• **TASK**
The string "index" may appear in lines of the listing. Report each line where it does.

******

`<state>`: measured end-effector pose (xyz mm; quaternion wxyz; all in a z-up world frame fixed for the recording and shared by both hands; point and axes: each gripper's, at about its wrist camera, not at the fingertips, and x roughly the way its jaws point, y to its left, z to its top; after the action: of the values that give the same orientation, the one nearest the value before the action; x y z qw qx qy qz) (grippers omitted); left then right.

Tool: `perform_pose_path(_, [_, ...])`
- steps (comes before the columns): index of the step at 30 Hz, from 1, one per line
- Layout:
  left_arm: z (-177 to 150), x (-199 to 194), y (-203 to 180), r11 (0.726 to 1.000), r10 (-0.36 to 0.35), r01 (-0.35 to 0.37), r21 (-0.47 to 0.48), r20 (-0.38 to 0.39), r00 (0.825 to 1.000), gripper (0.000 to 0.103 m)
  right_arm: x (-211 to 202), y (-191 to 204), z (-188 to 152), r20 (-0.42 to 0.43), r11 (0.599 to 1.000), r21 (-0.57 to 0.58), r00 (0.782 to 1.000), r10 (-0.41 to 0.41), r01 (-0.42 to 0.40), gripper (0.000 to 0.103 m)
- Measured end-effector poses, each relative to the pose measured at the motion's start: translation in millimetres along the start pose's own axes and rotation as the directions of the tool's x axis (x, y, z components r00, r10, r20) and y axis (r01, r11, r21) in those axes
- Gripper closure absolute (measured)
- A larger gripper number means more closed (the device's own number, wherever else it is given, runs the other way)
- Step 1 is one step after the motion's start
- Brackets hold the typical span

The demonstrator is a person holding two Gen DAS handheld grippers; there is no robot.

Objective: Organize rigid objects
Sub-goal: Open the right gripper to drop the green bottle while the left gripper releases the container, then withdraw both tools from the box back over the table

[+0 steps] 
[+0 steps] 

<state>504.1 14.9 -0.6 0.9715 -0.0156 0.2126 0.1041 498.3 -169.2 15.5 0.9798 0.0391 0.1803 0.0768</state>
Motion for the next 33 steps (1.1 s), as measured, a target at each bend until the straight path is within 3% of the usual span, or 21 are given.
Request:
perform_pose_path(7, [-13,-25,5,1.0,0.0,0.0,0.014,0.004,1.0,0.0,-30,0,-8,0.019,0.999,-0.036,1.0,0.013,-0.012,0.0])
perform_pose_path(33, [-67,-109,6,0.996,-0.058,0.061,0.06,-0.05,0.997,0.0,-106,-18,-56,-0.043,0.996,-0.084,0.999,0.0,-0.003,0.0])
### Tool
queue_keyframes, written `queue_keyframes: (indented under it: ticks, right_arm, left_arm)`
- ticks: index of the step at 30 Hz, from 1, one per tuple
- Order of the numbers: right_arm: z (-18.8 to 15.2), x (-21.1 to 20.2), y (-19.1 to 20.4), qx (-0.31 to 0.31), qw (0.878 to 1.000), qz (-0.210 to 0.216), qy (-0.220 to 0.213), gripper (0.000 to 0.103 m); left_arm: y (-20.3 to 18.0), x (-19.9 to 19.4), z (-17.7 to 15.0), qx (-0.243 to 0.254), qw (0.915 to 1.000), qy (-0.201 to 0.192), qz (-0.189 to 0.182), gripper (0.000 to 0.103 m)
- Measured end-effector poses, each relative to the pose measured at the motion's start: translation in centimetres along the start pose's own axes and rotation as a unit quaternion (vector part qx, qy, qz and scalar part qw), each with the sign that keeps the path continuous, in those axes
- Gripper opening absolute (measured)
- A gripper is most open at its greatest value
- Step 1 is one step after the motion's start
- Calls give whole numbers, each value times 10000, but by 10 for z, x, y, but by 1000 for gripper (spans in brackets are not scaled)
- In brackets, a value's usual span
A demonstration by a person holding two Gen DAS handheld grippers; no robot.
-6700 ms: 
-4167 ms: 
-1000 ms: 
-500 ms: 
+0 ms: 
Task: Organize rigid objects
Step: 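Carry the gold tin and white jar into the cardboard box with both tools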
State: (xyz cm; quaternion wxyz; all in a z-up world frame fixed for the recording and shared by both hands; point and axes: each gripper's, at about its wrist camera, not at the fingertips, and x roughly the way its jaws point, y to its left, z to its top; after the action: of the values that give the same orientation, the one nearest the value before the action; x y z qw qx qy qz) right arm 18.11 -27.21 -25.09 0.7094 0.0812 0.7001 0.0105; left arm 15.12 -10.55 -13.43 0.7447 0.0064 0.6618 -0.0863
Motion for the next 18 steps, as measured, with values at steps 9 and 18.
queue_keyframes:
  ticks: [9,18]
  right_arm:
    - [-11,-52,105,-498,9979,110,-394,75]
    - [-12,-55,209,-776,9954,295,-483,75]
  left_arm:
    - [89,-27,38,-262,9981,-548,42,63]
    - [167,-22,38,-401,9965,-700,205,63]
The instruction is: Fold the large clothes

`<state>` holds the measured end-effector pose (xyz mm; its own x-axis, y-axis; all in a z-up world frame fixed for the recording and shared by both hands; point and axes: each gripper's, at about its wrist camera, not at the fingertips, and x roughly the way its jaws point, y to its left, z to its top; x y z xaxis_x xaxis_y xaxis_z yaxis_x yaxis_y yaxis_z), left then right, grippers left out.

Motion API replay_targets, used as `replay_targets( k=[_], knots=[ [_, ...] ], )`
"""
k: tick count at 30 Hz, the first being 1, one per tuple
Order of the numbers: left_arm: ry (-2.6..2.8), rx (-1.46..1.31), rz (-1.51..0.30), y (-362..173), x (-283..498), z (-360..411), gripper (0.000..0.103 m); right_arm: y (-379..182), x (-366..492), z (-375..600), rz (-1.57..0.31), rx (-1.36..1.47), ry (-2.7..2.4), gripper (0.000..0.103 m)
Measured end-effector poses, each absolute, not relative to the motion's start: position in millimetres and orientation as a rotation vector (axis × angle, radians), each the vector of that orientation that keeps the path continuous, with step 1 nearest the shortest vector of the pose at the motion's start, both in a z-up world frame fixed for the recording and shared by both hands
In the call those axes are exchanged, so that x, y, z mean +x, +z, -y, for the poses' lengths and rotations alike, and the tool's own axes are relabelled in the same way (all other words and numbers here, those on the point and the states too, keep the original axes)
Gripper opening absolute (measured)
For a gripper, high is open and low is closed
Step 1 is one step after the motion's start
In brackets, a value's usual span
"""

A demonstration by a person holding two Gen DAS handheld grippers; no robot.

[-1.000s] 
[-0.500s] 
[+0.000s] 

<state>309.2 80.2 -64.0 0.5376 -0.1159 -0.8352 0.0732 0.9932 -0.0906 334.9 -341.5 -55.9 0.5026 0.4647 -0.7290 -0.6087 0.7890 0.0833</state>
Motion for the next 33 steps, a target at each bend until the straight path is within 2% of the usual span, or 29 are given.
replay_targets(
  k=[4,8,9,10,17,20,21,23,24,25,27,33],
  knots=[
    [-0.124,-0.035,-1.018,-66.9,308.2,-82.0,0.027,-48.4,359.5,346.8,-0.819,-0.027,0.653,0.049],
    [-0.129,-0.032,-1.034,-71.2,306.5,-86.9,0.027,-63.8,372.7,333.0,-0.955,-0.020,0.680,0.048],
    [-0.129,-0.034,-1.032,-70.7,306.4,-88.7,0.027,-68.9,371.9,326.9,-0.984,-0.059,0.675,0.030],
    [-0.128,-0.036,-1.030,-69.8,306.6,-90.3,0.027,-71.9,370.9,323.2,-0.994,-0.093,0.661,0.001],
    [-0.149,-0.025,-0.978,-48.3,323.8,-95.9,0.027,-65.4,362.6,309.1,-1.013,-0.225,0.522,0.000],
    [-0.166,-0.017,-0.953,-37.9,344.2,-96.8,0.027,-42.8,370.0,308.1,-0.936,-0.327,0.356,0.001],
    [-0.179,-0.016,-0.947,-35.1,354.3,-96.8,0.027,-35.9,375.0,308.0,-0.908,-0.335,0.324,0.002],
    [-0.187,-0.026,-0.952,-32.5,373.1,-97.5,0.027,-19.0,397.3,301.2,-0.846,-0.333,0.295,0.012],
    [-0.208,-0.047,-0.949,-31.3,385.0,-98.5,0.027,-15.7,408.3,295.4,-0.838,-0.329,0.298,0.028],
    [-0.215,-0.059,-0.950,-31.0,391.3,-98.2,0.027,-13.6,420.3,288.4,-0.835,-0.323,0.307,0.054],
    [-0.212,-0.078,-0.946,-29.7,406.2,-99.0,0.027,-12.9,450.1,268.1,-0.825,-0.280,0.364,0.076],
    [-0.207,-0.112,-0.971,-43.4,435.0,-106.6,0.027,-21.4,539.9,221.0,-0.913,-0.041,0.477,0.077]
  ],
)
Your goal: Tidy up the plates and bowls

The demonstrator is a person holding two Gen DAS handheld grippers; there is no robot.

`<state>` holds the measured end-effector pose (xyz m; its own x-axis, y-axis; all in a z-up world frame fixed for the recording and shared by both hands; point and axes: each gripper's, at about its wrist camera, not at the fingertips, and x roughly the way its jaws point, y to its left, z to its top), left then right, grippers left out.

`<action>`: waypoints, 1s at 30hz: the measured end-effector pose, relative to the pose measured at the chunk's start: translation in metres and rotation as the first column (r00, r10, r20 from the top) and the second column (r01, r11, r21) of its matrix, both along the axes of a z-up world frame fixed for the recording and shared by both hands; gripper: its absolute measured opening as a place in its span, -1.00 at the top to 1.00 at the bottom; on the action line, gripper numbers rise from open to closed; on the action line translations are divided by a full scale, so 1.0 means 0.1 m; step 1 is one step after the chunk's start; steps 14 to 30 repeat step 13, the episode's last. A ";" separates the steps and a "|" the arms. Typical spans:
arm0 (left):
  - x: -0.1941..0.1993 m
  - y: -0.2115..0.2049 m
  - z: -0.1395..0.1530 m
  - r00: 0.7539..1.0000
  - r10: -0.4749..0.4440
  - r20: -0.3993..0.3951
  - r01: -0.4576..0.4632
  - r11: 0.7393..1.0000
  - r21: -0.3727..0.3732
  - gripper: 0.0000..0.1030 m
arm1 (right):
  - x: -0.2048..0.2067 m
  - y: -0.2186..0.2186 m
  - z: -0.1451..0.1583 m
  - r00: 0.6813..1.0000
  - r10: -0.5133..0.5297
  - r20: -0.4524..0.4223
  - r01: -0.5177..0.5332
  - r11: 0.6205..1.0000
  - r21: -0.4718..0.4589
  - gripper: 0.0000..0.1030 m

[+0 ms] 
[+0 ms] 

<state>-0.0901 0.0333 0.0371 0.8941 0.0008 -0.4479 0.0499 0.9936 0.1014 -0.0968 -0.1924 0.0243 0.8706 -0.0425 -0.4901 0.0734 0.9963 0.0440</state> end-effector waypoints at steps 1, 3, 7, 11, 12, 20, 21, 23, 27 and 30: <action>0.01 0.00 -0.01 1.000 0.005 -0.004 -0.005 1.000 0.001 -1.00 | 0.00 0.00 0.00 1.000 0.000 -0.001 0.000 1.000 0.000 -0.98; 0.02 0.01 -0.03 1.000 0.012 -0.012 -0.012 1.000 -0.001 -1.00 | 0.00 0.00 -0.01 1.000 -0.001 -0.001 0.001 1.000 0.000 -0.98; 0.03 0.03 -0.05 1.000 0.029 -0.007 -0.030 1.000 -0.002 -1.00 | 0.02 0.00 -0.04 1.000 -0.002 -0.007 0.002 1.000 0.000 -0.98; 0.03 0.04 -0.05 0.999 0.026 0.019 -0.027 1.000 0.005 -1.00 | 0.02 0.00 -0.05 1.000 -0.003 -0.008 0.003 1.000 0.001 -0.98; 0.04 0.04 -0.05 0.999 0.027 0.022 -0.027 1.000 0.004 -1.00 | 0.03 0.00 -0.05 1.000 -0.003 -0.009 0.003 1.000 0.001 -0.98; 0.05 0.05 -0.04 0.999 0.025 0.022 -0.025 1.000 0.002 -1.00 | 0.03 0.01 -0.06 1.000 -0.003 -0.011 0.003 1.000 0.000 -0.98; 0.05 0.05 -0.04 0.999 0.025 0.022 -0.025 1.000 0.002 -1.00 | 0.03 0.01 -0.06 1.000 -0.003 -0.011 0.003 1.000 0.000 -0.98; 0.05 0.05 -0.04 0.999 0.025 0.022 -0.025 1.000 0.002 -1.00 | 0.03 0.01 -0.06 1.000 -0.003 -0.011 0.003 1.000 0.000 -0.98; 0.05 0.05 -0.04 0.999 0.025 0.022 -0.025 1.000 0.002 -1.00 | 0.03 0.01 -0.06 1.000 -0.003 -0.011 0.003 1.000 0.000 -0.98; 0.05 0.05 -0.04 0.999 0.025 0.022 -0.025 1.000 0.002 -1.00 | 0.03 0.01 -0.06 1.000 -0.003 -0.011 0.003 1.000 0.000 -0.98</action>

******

• **WRITTEN ANSWER**
- steps (comes before the columns): index of the step at 30 Hz, from 1, one per line
- ticks: index of the step at 30 Hz, from 1, one per tuple

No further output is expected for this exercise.